Charge Carrier Dynamics in Planar Heterojunction Organic Solar Cells

The ionization energy (IE) offset of a donor–acceptor pair provides the driving force for hole transfer and subsequent free charge carrier generation in low‐bandgap nonfullerene organic solar cells (OSCs). However, the interfacial energetic landscape in bulk heterojunction OSCs is determined by the materials’ electronic structure and intermolecular interactions at the donor/acceptor interface, causing local energy‐level shifts and disorder. Herein, the impact of the IE offset on the charge transfer efficiency and charge carrier dynamics is systematically evaluated by characterizing PM6/ITIC, PM6/IT‐2Cl, and PM6/IT‐4Cl planar heterojunction (PHJ) solar cells. Ultrafast spectroscopy and time‐resolved charge carrier density measurements reveal that an IE offset of about ≈0.5 eV leads to efficient hole transfer and subsequent free charge generation.
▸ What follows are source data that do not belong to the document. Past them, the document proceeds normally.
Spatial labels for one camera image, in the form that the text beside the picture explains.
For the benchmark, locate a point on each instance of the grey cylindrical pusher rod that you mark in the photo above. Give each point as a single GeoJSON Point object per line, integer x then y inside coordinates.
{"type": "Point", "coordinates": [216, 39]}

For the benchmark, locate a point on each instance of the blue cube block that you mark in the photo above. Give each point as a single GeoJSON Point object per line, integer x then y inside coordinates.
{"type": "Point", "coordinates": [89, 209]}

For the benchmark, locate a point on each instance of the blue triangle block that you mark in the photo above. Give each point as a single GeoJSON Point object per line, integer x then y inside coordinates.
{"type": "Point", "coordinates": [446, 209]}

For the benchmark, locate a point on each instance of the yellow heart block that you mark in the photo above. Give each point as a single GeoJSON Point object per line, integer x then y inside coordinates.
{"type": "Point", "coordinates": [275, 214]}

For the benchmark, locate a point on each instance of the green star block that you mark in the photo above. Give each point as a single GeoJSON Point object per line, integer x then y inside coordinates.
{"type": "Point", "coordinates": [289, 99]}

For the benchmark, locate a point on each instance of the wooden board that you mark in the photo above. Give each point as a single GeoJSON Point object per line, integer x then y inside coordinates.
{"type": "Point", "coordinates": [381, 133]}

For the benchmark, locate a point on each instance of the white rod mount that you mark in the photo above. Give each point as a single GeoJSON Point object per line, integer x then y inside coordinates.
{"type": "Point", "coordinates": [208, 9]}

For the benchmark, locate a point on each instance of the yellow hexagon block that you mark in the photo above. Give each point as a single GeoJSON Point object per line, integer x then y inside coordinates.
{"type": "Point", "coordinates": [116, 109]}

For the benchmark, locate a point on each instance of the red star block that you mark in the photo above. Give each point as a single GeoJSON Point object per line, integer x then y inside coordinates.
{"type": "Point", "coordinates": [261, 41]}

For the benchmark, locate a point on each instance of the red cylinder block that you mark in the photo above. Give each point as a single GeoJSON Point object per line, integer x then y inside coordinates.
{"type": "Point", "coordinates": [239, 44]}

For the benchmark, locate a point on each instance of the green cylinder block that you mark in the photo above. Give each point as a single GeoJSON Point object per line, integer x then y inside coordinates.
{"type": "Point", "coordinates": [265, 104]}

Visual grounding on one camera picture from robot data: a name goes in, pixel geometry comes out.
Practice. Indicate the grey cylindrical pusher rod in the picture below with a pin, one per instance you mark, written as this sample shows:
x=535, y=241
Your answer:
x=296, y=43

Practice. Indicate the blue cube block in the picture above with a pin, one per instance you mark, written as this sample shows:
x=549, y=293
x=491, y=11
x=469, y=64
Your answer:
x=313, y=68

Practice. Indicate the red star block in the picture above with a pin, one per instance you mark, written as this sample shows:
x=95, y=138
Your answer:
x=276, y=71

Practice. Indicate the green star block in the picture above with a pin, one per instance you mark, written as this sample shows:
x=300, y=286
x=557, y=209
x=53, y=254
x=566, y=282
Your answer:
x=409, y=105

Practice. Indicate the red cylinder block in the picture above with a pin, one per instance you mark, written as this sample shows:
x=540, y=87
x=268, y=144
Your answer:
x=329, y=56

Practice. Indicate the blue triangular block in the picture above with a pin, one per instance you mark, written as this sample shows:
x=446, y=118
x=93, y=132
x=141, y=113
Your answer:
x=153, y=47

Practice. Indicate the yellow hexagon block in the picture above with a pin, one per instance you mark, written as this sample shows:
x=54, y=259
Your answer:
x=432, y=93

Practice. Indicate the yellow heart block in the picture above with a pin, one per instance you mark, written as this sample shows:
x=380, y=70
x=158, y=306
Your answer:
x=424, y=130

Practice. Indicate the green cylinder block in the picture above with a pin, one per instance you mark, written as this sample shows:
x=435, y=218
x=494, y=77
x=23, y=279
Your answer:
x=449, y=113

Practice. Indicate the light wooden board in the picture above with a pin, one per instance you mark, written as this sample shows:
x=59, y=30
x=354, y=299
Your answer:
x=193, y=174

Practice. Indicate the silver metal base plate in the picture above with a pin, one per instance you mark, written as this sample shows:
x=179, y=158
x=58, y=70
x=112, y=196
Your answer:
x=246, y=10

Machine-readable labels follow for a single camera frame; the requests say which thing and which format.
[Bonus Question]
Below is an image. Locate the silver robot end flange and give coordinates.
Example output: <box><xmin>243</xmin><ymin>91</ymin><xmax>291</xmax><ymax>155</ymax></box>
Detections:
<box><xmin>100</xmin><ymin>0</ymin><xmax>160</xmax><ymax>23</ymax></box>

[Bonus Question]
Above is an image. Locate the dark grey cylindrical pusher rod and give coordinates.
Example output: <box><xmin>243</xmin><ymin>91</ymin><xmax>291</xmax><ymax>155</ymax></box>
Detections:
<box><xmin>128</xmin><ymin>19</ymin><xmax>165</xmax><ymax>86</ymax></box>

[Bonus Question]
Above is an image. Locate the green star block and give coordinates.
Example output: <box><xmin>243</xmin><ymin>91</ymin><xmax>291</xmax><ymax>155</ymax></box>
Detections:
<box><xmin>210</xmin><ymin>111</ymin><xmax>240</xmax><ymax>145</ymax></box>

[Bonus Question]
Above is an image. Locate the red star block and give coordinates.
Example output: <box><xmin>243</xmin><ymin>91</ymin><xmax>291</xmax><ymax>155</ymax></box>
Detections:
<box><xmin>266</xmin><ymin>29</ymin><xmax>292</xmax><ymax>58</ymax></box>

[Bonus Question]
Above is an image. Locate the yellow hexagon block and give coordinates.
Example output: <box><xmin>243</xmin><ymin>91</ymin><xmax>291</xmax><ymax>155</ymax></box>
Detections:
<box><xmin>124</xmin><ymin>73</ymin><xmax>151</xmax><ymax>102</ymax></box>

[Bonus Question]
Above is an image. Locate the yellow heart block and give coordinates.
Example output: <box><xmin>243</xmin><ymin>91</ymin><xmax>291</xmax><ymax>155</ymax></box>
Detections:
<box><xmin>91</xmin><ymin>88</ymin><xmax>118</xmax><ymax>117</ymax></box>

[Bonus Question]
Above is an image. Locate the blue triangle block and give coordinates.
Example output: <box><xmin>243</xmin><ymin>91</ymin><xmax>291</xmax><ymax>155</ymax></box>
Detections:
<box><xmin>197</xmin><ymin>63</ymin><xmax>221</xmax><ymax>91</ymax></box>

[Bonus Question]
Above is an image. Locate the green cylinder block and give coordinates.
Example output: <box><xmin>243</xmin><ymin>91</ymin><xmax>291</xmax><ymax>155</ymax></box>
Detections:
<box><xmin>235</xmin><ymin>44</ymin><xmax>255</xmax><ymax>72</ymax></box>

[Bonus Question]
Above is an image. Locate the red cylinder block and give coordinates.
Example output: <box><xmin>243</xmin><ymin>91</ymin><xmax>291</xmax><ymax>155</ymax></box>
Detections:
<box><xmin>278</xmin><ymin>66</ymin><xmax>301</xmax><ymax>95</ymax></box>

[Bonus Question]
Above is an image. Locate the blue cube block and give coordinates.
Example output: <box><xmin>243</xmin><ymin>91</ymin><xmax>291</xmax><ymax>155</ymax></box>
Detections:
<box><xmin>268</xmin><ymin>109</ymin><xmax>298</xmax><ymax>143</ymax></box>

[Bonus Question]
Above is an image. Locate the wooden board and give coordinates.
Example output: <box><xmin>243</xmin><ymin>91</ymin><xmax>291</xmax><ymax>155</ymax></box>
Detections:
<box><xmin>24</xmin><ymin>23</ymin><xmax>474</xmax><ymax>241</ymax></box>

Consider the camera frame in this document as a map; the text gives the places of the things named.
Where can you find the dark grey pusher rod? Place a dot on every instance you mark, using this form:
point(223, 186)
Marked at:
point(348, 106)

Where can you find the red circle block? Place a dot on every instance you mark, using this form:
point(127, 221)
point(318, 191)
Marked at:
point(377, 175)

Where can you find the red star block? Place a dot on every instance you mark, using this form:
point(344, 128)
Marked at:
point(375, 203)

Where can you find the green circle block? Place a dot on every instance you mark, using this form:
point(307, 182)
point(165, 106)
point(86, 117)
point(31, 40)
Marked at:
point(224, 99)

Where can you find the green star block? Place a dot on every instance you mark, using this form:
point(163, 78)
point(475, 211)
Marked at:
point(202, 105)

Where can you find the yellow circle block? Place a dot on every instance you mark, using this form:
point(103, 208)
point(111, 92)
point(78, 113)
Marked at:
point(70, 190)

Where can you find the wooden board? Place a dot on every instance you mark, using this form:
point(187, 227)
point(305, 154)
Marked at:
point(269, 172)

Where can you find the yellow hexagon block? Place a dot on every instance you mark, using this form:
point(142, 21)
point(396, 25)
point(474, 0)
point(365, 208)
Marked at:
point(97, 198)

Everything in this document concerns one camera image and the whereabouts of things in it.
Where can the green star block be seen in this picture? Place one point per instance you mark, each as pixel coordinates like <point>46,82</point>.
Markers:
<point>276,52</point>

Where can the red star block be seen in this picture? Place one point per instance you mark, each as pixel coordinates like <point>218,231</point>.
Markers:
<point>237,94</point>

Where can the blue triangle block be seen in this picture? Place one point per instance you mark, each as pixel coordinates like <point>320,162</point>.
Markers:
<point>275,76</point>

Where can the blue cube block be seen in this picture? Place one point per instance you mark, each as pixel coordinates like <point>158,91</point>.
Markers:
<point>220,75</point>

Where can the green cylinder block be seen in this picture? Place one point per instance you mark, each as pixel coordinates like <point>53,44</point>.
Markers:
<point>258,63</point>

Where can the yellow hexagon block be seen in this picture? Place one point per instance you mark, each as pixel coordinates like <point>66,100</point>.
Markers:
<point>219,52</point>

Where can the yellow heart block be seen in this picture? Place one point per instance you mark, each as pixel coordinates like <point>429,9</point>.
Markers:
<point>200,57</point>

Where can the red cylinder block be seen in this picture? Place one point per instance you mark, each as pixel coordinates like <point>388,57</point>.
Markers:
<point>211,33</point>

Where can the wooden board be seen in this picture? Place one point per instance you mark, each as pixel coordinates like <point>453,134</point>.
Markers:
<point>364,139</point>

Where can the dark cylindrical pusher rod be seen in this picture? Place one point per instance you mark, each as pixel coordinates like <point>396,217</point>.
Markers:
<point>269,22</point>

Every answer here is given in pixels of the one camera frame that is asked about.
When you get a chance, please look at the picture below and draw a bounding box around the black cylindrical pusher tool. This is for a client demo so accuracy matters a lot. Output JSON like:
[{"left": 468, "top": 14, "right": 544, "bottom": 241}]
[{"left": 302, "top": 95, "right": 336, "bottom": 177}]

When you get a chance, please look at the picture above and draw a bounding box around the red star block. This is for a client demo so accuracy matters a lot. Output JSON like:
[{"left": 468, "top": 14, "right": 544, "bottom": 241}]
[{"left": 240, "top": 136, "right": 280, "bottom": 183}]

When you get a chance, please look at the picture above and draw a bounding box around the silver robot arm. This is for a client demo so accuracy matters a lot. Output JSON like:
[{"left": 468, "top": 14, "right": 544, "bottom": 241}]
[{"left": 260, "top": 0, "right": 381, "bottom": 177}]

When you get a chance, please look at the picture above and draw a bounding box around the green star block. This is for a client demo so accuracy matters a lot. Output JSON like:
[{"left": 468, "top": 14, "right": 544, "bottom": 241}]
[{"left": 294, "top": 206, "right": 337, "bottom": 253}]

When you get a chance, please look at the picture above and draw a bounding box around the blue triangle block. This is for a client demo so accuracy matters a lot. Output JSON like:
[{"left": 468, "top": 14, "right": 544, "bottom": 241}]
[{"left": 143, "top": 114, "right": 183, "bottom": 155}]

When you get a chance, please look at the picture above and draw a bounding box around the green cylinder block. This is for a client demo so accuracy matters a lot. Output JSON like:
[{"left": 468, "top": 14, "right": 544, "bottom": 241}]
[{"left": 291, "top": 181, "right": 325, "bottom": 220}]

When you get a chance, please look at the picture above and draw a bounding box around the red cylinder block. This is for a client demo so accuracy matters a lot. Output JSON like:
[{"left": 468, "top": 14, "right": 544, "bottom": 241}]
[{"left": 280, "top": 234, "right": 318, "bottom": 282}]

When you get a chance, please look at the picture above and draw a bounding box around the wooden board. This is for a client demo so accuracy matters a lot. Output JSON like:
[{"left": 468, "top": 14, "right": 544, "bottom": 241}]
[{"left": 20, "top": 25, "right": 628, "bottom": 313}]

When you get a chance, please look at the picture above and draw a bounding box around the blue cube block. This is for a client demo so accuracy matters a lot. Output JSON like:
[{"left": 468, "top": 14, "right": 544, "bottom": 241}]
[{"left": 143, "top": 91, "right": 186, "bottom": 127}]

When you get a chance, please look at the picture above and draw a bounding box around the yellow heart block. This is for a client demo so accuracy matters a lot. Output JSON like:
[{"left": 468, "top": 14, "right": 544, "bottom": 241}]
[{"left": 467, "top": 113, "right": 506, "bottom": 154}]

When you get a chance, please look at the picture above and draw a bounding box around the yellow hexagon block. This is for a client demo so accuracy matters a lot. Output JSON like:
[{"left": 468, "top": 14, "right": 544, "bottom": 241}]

Furthermore, bimolecular charge recombination and consequently triplet generation are significantly reduced in systems with high IE offset. This work underlines the importance of sizeable donor–acceptor IE offsets in PHJ nonfullerene OSCs as critical for high‐efficiency donor/acceptor material and device design. The effect of ionization energy (IE) offsets on charge generation and generation recombination in planar heterojunction organic solar cells is systematically investigated. An IE offset of about 0.5 eV is required for efficient hole transfer and subsequent free charge generation. Furthermore, in systems with high IE offset, bimolecular charge recombination and consequently triplet generation are significantly reduced.